La formation ferrifère comprend de sept à huit couches, bien individualisées, dont la puissance manque de régularité et de continuité ; localement, les passages latéraux de la minette aux couches stériles ne sont pas rares.

 

Vers 1930, la puissance limite d'exploitation était de 1 mètre pour les couches calcaires et riches, et de 1,75 m pour les minerais siliceux et pauvres.

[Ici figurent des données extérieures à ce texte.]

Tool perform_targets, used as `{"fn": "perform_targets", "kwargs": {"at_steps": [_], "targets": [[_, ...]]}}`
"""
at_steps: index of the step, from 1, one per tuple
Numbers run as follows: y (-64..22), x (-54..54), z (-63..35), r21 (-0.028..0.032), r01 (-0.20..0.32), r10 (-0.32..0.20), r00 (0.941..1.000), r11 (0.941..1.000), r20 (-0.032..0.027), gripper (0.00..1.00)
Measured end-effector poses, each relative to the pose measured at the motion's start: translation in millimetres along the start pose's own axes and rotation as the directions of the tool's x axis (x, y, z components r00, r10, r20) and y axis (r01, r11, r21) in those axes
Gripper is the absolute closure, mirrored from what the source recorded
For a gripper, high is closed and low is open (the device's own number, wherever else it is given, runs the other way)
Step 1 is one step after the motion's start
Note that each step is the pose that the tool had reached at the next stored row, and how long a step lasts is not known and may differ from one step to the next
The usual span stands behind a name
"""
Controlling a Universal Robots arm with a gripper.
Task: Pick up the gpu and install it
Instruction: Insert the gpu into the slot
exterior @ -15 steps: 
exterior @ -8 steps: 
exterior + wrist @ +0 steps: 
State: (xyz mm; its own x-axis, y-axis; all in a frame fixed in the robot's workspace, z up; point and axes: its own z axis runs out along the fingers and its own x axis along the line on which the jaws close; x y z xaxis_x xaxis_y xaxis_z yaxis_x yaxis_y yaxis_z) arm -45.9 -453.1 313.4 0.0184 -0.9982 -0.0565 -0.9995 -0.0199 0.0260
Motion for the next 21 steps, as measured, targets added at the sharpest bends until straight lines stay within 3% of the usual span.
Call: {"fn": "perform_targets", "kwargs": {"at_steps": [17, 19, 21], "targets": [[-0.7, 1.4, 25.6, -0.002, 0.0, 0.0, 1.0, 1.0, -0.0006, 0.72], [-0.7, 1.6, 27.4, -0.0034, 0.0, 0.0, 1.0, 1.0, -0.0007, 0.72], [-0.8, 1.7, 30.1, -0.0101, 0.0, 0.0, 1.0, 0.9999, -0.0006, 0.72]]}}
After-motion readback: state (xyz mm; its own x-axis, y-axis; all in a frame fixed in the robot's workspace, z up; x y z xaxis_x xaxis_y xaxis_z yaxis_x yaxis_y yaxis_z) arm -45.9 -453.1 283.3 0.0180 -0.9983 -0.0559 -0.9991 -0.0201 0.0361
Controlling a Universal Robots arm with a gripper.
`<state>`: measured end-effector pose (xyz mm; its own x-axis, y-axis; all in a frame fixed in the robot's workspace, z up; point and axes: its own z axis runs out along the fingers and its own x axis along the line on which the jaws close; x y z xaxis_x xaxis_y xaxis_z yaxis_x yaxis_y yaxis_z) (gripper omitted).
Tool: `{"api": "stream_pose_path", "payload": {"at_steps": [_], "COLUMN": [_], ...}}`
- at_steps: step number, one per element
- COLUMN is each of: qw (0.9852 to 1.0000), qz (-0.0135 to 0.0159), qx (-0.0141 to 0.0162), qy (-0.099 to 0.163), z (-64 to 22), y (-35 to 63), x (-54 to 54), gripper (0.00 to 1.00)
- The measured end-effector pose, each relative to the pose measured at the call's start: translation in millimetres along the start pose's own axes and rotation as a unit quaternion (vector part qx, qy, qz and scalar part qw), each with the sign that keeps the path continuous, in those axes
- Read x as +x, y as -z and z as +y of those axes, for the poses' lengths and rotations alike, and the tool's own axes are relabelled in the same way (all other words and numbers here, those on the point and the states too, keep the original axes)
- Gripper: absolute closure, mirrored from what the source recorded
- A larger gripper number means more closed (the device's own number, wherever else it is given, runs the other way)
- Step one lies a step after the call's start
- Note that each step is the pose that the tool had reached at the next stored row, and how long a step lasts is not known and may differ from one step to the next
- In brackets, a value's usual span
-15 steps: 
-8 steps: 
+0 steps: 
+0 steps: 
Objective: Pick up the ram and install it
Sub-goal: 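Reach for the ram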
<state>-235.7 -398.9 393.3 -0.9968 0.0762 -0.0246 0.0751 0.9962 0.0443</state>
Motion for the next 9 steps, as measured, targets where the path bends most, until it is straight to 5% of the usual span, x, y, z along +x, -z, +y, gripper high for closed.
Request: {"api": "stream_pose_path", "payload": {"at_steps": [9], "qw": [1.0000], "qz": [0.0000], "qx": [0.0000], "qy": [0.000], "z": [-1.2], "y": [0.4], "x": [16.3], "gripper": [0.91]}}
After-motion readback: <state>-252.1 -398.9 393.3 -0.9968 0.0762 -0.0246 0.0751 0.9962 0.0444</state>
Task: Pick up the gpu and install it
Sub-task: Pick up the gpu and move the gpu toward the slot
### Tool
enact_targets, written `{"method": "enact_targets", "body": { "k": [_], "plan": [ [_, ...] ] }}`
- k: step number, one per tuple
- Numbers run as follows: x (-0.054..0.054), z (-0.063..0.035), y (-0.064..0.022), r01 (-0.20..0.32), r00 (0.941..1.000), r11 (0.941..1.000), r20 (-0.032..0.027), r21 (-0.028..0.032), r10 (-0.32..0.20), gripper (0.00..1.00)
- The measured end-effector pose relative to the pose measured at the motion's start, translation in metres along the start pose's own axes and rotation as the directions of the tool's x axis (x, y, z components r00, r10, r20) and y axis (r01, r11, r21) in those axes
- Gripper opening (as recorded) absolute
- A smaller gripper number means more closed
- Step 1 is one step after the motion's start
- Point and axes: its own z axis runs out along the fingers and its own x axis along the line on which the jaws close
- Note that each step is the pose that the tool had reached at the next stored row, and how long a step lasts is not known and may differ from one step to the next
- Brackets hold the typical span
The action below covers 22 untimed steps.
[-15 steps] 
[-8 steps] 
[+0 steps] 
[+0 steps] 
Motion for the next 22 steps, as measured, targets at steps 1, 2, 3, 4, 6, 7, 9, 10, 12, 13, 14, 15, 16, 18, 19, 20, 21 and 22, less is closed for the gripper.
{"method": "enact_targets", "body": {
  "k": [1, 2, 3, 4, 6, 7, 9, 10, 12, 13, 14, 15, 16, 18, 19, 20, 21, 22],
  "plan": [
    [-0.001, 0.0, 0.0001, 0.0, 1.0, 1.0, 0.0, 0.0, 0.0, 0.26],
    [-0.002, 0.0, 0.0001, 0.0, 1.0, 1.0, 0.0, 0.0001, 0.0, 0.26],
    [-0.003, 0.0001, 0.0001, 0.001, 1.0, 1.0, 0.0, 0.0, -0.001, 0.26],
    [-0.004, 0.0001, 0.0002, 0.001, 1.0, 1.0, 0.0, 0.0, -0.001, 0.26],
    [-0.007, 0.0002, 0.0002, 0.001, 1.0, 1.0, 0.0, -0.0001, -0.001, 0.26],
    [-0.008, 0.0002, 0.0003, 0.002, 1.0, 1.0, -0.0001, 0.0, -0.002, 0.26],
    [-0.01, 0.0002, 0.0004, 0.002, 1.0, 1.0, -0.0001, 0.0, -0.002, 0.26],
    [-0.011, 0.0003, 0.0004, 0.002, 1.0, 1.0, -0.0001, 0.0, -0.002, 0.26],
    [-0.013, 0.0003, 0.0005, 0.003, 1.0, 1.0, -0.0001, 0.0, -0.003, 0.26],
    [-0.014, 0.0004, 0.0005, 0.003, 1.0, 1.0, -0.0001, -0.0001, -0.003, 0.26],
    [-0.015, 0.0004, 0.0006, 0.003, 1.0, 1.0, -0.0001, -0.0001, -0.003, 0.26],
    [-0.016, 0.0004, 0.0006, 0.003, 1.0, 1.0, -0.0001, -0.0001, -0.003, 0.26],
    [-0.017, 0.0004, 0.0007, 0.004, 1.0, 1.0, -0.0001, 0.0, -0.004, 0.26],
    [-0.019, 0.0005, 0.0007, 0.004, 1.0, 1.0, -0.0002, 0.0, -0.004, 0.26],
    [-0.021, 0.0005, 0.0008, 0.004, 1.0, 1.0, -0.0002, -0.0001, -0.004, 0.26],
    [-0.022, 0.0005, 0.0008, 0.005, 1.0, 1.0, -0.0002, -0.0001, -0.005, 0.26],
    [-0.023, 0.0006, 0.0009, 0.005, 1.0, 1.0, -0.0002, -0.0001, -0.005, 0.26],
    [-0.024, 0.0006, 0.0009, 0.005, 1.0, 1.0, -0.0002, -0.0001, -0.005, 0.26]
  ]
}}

À l'analyse, la composition moyenne de la minette est, en pourcentage, la suivante : Fe, de 27 à 40 % ; SiO2, de 4 à 22 % ; A12O3, de 1 à 9 % ; CaO, de 3 à 19 % ; P2O5, de 0,5 à 1,7 %.

 

La faible teneur en fer est caractéristique de cette minéralisation, ainsi qu'un fort pourcentage de phosphore. Les teneurs en fer et en calcium varient en sens inverse. Le minerai est terreux.

 

Les couches de minerai sont rarement homogènes sur toute leur hauteur et se composent d'une série de bancs de qualités différentes, avec ou sans transition de l'un à l'autre. Le minerai lui-même contient des veinules irrégulières d'argile ou de calcaire ferrugineux. Par endroits, il est très riche en fossiles (bois fossiles et grosses coquilles épigénisées en calcite), agglomérés souvent en lumachelles ; ce qui donne à la formation un caractère littoral très net. La proportion du phosphore est en étroite relation avec l'abondance des restes organiques.

 

La structure du minerai est oolithique. Chaque oolithe est formée de couches concentriques de limonite plus ou moins argileuse autour d'un ou de deux centres, qui peuvent être un résidu de chlorite, ou de sidérite, très rarement un reste organique (échinodermes, articles de crinoïdes, petits gastéropodes). La surface en est lisse, brillante et de couleur brune à jaune-rouge.

 

L'analyse des oolithes isolés donne 53 % de Fe. Le ciment qui les réunit est un mélange de calcaire, d'argile, de silicates de fer, voire de sidérite ; il devient siliceux par une plus grande prédominance des grains de quartz mélangés ; tantôt blanc, tantôt gris noirâtre, tantôt brun, tantôt vert, il est peroxyde et devient jaunâtre aux affleurements. La teneur en fer du ciment ne dépasse pas 35 %.

 

Au point de vue minéralogique, la limonite est le plus abondant des minéraux, les autres étant représentés par la sidérite, la chlorite (chamosite) et l'hématite.

 

La métallurgie des minerais riches en phosphore posait, au siècle dernier, des problèmes délicats : on sait, en effet, que la présence de phosphore dans la fonte rend celle-ci cassante. En 1877, Thomas Sidney Gilchrist et son cousin Percy Gilchrist découvrirent une technique permettant l'affinage de telles fontes : c'est le procédé Bessemer basique, suivant lequel le phosphore est éliminé en présence d'un excès de chaux (qui provient, ici, du revêtement intérieur du convertisseur).